「多くの米国企業がICタグに飛びついたように見えるかも知れないが、実際には仕方がなくICタグの導入を進めている企業が多い」。米SSAグローバルでICタグ関連事業を担当するコリーン・バウム ソリューション・マネジャはこう語る。SSAグローバルは、米デルモンテ・フーズや3PL(サード・パーティ・ロジスティクス)業者の米ディーシー・ロジスティクスにICタグ・システムの導入実績がある。

 バウム氏によると、米国では今、ICタグの導入が山場を迎えている。世界最大の小売業である米ウォルマート・ストアーズが、2005年1月から約100社の主要サプライヤに対し、納入する製品のケースやパレットにICタグの取り付けを義務づけるからだ。サプライヤ各社は“締め切り”に間に合わせるべく、ICタグを取り付ける業務の流れやICタグのデータを処理するシステムの整備を進めている。

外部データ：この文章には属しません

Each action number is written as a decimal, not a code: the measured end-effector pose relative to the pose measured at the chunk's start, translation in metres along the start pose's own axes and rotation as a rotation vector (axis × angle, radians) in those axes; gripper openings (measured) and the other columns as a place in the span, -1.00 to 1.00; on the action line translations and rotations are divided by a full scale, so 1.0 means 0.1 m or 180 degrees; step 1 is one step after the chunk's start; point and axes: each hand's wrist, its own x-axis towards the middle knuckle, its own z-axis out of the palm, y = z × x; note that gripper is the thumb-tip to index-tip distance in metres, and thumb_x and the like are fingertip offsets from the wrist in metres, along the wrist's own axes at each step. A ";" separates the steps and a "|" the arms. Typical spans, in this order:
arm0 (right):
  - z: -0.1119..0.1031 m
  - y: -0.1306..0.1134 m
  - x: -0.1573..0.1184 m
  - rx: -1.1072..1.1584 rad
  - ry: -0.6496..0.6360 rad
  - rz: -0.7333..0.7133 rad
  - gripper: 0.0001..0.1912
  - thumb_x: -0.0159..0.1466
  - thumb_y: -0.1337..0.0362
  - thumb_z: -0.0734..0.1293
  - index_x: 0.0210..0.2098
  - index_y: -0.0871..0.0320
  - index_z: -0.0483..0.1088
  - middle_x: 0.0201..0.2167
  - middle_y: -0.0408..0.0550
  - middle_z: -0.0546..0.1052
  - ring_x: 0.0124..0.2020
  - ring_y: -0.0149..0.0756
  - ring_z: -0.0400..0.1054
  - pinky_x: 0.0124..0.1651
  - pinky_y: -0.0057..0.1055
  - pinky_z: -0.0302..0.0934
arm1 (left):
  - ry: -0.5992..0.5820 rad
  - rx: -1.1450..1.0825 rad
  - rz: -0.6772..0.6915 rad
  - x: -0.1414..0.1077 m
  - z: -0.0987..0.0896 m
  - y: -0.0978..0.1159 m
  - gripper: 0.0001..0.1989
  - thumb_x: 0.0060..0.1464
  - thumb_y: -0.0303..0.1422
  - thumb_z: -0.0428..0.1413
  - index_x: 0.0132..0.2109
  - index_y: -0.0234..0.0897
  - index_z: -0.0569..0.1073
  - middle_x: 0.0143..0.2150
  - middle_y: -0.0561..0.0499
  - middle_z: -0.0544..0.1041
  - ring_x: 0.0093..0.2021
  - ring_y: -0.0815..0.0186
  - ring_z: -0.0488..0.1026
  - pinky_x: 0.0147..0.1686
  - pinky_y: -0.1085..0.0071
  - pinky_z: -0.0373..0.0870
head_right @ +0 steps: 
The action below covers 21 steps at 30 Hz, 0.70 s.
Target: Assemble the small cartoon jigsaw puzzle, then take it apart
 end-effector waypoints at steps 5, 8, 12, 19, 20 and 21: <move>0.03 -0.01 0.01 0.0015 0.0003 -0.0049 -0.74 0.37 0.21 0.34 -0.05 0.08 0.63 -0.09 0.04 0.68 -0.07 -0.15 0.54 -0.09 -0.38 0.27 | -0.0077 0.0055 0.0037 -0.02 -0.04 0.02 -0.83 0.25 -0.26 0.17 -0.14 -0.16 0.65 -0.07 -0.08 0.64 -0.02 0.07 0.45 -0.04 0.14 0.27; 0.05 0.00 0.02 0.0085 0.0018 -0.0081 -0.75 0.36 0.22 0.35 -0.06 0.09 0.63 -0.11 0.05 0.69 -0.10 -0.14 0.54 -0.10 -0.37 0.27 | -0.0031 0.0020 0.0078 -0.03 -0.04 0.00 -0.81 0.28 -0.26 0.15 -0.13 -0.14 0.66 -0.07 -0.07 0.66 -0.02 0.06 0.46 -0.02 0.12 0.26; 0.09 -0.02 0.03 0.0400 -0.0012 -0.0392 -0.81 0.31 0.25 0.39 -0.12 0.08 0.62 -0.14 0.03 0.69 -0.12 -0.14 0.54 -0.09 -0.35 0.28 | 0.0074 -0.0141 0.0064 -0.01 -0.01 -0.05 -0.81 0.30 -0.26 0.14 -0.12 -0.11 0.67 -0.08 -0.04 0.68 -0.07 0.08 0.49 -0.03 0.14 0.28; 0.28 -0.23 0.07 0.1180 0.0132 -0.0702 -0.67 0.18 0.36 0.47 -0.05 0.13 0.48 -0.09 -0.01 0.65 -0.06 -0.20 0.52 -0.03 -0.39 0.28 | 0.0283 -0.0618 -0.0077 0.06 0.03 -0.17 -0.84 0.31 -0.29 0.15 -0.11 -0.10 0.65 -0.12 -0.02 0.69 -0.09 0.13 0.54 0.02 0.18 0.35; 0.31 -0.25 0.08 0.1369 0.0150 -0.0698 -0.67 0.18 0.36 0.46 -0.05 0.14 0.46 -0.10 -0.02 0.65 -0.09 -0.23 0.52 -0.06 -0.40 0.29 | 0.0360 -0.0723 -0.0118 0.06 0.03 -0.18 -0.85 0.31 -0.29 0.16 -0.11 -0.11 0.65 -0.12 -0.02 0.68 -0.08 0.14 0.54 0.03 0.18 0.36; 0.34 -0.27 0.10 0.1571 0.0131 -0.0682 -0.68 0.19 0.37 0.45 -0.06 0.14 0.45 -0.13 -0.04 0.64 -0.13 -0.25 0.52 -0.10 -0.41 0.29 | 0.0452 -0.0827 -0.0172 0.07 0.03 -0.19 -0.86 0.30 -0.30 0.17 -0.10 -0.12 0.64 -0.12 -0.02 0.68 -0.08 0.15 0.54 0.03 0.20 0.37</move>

 米プロクター・アンド・ギャンブルや米デルモンテなど名だたる企業がICタグの導入を進めていることから、国内のICタグ関係者の間では「店舗における欠品防止や、輸送中の商品の紛失防止といった面で、米国企業は相当な投資対効果を見込んでいる」と見る向きがあった。しかしバウム氏は、「現時点では米国でも投資を回収できるメドが立っている企業は少ない」と明かす。多くの企業は嫌々ICタグを導入しているというのが本音のようだ。